Outside, sunny hot days. Sweltering compared to the long cold months. And lots of greenery (again, depends on your location). Then plenty of traffic. Enough uphill/downhill walking, that you
really didn't need the PE (Physical Education) lessons.
If you took the right route, you'd end up walking through a gorgeous park: tree canopy walkways, grassy banks with lots of tree shading, flowers, birds, plenty of bees and curious wasps. General mix of pedestrians, but quiet and peaceful.
Take a different route and you'd go through the High Street and then the actual shopping district. Push chairs. Screaming babies. Yelling adults (they were conversing, in fact). And huge gangs of students walking mostly abreast, so they managed to occupy the width of a street without having that many people in the line.
There was a huge Wimpy's on the corner (later it turned into a BK; don't know what it is now). And plenty of people hitting McDonald's at the other end of this district (which also housed another school). So, you'd see a vast amount of pedestrians holding a McD's milkshake or coke.
August: Summer holidays started and advancing rapidly. Hot sweltering days. Not much different to July, except for the absence of exams. Summer homework if you were unlucky enough. But it generally meant you'd completed the school year and you'd be advancing to the next one up come September.
Holidays abroad also defined August for me.
September: New school year. New books. New teachers (almost). New stuff to remember. Days cooling off. Long autumn sunlight; still stuffy and hot.
October: Getting cold. Mock-exams prep. Hallowe'en coming up (if you were into it). Occasional gale-force winds.

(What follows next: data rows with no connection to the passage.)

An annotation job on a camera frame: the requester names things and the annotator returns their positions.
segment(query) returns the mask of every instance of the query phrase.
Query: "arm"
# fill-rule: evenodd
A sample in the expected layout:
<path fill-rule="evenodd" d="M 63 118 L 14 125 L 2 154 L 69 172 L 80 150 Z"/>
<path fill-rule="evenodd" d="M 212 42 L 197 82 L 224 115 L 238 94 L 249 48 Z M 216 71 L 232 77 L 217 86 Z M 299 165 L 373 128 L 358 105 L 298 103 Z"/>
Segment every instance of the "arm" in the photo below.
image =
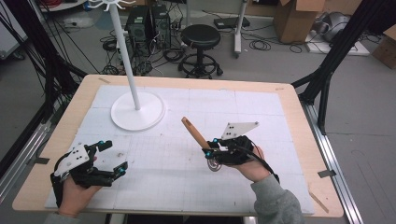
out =
<path fill-rule="evenodd" d="M 262 150 L 254 148 L 254 153 L 261 157 Z M 233 166 L 247 179 L 256 193 L 254 203 L 259 223 L 305 223 L 300 203 L 290 191 L 282 189 L 273 175 L 258 162 L 249 161 Z"/>
<path fill-rule="evenodd" d="M 64 181 L 64 198 L 57 213 L 47 216 L 45 224 L 75 224 L 79 223 L 78 214 L 88 205 L 93 195 L 100 189 L 99 186 L 90 186 L 84 189 L 76 185 L 72 177 Z"/>

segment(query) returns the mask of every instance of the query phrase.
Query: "wooden stick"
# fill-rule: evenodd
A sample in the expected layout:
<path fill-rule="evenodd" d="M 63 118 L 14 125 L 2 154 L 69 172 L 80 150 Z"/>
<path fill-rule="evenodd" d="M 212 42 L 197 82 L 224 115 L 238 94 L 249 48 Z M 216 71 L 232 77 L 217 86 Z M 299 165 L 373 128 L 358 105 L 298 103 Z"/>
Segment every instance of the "wooden stick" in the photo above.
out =
<path fill-rule="evenodd" d="M 189 133 L 192 135 L 195 141 L 197 141 L 201 148 L 210 148 L 206 140 L 201 136 L 198 130 L 194 127 L 194 125 L 191 124 L 191 122 L 186 117 L 183 117 L 183 119 L 181 119 L 181 122 L 183 122 L 184 126 L 186 126 Z"/>

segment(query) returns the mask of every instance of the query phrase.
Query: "stool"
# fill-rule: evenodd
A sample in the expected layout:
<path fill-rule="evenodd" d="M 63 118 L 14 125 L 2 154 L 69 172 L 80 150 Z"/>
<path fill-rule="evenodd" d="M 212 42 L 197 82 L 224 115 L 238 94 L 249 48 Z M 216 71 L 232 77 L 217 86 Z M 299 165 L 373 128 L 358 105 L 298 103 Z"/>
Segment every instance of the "stool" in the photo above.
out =
<path fill-rule="evenodd" d="M 220 66 L 216 63 L 215 59 L 204 54 L 204 50 L 213 49 L 220 42 L 220 33 L 218 30 L 209 25 L 191 25 L 181 32 L 181 40 L 187 46 L 197 49 L 197 53 L 186 56 L 178 64 L 178 71 L 184 71 L 187 74 L 186 77 L 208 76 L 210 79 L 212 79 L 212 76 L 210 75 L 215 70 L 217 71 L 218 76 L 223 74 L 223 71 L 220 69 Z M 191 57 L 196 57 L 196 62 L 189 62 L 188 59 Z M 204 62 L 204 58 L 207 58 L 207 61 L 210 61 L 210 63 Z"/>

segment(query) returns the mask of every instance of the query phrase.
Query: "concrete floor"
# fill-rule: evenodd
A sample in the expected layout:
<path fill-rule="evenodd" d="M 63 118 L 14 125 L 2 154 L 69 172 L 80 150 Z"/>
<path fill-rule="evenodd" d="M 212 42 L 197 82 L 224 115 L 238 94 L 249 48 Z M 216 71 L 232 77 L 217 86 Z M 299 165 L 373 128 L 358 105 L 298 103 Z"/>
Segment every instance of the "concrete floor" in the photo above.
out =
<path fill-rule="evenodd" d="M 56 15 L 61 18 L 76 10 Z M 105 12 L 93 10 L 89 16 L 95 21 L 91 28 L 80 29 L 70 35 L 92 63 L 102 69 L 106 65 L 106 52 L 99 41 L 109 36 L 108 26 L 102 22 Z M 192 18 L 192 23 L 213 24 L 215 16 Z M 260 28 L 271 22 L 250 18 L 247 29 Z M 253 34 L 275 37 L 273 27 L 253 31 Z M 88 73 L 96 74 L 81 53 L 65 38 L 72 62 Z M 258 82 L 291 83 L 314 72 L 325 58 L 323 54 L 290 51 L 289 46 L 271 44 L 271 50 L 251 49 L 242 41 L 242 54 L 233 56 L 233 33 L 222 33 L 220 44 L 207 53 L 220 64 L 224 74 L 214 79 Z M 361 42 L 370 52 L 376 44 Z M 153 65 L 165 62 L 158 61 Z M 167 63 L 149 73 L 154 77 L 184 77 L 177 65 Z M 396 223 L 396 70 L 390 70 L 370 56 L 347 56 L 336 70 L 330 89 L 326 130 L 334 153 L 340 163 L 346 182 L 365 223 Z M 0 62 L 0 158 L 15 142 L 21 130 L 42 105 L 43 91 L 29 60 Z M 12 201 L 18 193 L 27 166 L 11 192 L 0 204 L 0 223 L 41 223 L 44 213 L 21 213 L 12 210 Z M 105 215 L 82 214 L 84 223 L 105 222 Z M 308 223 L 347 223 L 340 218 L 308 218 Z"/>

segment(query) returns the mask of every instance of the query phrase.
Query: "gray sleeve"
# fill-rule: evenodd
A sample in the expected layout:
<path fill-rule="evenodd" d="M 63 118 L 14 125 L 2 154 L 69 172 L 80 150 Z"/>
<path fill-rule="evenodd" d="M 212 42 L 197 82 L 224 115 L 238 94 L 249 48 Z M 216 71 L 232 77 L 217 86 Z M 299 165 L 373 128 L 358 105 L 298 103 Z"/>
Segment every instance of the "gray sleeve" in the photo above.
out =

November: Cross-country idiocy. Nope, I didn't like it. It was a long job from the school, round various areas and full of migraines thanks to the cold. Mock exams prep. Sometimes these mocks took place in Nov, sometimes in Jan just after the Christmas holidays.
Rain starting up again. Gale-force winds, or the good old wind chill took up residence again. Dismal grey days once more. Nothing of interest but more homework, short days and even shorter tempers.
December: Christmas prep (for Catholic schools this was intense, almost). More studies, more rain. More homework.
Christmas holidays (3 weeks, most of which was spent having fun; mock-exam revision was crammed into the last 2 days prior to returning to school
).
Hope that helps some. It's mainly YA-focused since the original post mentioned school, summer holidays and uniforms.